■ **REQUIREMENT**: What is the number of lines in the data that contain "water"? Respond with nothing else.

Recorded data:
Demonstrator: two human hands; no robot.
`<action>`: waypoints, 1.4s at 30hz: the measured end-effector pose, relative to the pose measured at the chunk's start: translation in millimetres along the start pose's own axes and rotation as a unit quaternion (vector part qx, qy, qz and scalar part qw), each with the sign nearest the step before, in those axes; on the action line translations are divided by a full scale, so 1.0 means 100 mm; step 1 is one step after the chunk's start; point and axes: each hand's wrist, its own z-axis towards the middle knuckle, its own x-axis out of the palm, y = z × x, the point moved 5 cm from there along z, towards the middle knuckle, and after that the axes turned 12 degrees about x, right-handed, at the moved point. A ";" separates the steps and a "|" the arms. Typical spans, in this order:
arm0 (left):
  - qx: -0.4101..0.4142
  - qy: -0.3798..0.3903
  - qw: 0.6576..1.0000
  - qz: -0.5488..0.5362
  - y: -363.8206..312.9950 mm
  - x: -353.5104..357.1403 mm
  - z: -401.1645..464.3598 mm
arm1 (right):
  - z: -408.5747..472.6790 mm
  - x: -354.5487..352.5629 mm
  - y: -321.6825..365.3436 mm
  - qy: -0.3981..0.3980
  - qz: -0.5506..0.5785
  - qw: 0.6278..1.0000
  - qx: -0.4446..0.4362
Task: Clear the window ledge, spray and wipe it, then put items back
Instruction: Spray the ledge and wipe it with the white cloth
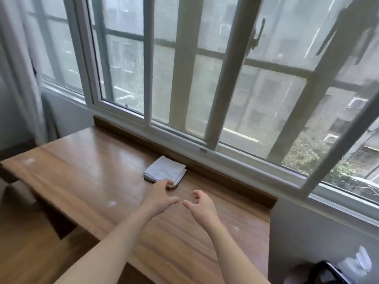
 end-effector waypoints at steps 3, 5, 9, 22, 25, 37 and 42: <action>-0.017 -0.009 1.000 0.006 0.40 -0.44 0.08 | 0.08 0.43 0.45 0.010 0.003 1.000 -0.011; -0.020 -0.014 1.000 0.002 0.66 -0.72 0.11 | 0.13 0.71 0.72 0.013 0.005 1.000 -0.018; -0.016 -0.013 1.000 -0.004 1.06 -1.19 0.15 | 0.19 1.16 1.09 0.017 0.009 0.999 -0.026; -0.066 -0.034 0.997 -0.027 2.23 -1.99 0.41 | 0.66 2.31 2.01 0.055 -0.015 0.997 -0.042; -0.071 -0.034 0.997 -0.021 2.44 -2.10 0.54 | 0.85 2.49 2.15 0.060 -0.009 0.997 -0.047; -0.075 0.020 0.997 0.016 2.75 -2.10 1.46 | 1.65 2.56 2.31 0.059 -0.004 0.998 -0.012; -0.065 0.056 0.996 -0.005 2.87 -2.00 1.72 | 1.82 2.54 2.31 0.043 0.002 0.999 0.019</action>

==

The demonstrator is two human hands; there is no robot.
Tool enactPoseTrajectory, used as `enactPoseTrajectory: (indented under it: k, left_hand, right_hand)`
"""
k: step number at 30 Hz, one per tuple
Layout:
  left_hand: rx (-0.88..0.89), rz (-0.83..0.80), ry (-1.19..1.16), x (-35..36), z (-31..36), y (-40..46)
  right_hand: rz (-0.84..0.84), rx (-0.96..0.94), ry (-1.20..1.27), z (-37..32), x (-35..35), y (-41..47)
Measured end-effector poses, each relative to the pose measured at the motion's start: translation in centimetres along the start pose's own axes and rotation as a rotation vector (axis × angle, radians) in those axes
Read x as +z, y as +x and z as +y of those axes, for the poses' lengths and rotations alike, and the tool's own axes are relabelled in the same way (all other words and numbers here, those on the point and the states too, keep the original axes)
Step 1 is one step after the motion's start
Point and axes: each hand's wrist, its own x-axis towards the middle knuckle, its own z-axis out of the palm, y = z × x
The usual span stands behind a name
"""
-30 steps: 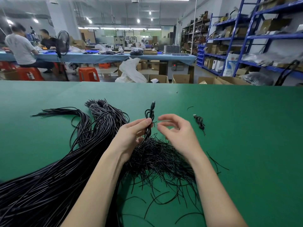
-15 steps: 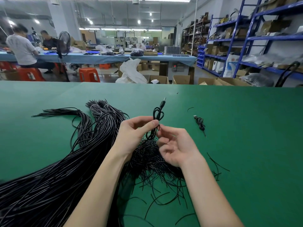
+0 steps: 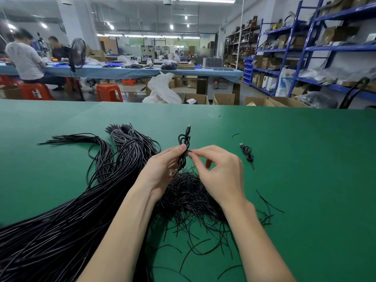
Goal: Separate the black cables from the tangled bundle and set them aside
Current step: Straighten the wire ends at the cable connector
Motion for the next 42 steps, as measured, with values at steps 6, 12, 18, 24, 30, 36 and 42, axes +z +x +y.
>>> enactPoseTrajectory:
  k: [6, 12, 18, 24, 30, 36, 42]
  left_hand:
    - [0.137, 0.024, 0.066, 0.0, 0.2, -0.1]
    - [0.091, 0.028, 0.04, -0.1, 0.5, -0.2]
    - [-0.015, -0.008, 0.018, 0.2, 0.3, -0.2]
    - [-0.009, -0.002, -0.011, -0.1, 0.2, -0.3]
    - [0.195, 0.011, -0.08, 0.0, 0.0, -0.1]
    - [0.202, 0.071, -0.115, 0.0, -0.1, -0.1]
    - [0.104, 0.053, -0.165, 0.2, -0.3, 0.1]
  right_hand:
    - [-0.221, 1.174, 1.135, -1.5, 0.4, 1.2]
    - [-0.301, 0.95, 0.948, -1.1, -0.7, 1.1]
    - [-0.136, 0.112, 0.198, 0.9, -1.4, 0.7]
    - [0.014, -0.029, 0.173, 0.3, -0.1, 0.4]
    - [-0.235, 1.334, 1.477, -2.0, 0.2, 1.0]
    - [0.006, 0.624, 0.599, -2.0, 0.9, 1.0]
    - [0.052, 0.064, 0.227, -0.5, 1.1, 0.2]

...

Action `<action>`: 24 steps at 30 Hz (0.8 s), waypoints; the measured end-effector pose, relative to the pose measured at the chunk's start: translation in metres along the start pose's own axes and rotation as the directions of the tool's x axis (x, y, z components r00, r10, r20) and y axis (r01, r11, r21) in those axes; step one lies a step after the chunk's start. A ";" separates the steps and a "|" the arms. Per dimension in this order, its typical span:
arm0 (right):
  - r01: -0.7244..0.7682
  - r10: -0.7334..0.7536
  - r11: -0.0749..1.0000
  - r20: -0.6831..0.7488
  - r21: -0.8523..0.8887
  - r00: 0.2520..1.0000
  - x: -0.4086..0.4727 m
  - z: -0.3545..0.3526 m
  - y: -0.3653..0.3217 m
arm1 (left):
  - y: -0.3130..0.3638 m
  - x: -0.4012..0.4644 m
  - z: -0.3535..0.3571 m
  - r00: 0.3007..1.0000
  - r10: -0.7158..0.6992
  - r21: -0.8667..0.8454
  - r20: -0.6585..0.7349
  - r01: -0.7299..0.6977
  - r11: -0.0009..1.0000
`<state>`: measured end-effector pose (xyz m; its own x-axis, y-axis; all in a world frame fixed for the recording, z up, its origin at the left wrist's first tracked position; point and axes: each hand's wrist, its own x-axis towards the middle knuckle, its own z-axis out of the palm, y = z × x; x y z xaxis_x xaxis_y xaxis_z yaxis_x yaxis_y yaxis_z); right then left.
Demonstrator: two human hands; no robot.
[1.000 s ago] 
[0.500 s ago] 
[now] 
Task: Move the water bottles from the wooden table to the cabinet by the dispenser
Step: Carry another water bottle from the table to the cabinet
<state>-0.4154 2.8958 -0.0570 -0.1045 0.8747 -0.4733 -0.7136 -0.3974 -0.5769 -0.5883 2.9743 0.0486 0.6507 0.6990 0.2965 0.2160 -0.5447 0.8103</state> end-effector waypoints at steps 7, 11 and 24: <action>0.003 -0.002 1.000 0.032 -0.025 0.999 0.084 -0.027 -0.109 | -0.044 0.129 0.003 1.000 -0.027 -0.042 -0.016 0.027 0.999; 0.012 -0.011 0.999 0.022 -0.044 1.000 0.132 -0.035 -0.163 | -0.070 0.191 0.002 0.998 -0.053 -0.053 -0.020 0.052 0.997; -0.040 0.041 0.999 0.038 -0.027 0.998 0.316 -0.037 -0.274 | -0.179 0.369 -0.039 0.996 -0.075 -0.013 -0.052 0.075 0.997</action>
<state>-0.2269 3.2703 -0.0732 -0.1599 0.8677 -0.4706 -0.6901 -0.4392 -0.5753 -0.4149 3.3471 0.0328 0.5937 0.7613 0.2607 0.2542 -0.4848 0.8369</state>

■ **WRITTEN SOLUTION**: 2